A second video, published on April 27, 2017, shows Cadena taking from the same woman $10,000 US dollars and $50,000 Mexican pesos, supposedly "for her campaign". The woman offers an additional $5,000,000 pesos for López Obrador but would like to meet him in person, to which Cadena responds that she will tell "them". She claimed this video was recorded when she went to return the money.

The videos were leaked to the national newspaper El Universal which subsequently published them. In an interview with the newspaper, Cadena claimed that the videos were altered and that she had asked the Attorney General of Veracruz to seek security videos from the hotel in which the transactions took place to find those responsible for the hidden videos. The Fiscalía Especializada para la Atención de Delitos Electorales (FEPADE) opened an investigation on Cadena's presumed misconduct.

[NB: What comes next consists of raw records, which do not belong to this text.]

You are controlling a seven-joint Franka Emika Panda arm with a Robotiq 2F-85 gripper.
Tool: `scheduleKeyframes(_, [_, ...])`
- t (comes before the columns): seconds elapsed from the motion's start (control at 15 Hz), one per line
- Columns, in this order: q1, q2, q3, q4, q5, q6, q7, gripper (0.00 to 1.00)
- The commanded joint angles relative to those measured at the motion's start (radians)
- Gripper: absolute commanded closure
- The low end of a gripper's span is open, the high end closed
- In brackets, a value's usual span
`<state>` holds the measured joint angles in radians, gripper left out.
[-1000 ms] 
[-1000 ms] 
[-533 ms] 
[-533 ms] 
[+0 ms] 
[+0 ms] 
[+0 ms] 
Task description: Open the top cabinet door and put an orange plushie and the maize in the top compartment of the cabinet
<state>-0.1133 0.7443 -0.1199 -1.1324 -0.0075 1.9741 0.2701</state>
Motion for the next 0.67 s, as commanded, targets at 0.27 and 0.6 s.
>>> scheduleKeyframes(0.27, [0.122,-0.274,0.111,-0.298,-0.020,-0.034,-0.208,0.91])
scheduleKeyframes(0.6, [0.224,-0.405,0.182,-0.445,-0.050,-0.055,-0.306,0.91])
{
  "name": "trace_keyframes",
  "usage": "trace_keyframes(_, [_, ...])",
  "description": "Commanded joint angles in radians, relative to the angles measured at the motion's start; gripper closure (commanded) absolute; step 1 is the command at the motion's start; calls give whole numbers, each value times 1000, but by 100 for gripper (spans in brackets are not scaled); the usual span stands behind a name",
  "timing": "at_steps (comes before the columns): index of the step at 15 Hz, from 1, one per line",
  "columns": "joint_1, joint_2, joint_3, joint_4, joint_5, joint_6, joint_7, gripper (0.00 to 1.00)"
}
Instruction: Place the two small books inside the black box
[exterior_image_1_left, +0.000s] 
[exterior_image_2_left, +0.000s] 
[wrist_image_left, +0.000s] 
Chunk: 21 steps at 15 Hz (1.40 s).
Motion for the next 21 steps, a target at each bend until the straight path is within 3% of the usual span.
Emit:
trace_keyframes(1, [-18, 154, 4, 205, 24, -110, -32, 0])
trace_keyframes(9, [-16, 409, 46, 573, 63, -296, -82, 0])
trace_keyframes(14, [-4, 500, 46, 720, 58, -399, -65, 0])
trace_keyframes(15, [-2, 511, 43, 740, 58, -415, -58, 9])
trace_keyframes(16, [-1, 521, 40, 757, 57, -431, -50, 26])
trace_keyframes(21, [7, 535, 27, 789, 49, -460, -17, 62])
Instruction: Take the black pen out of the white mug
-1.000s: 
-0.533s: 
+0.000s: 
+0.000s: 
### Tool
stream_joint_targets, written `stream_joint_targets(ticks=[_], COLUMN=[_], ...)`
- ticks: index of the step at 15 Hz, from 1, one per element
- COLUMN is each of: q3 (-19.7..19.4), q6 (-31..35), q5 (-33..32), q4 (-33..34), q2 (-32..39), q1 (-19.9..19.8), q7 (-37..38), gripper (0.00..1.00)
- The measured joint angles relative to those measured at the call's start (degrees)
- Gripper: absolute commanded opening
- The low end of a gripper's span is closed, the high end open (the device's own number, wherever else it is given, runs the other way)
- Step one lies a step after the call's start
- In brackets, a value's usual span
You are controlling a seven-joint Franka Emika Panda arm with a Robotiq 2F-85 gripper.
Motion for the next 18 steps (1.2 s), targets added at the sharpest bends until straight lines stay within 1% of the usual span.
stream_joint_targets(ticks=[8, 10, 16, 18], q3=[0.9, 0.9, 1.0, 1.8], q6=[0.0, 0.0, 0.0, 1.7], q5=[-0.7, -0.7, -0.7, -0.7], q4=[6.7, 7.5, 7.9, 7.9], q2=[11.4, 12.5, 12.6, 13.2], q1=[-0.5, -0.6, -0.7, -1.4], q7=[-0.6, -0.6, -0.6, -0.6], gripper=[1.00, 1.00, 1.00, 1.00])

A third video published by El Universal on May 2, 2017, shows Cadena receiving $1,000,000 pesos from a supposed businessman as payment for her pushing for a favorable law in the Veracruz state congress. The day before the third leak, Cadena stated she would step down to face charges, that the videos were altered and that she would release the names of those involved. The same day the video was released, she failed to attend a scheduled meeting with FEPADE. The actions in the third video may constitute additional crimes that are outside of FEPADE jurisdiction and would require investigation from other agencies.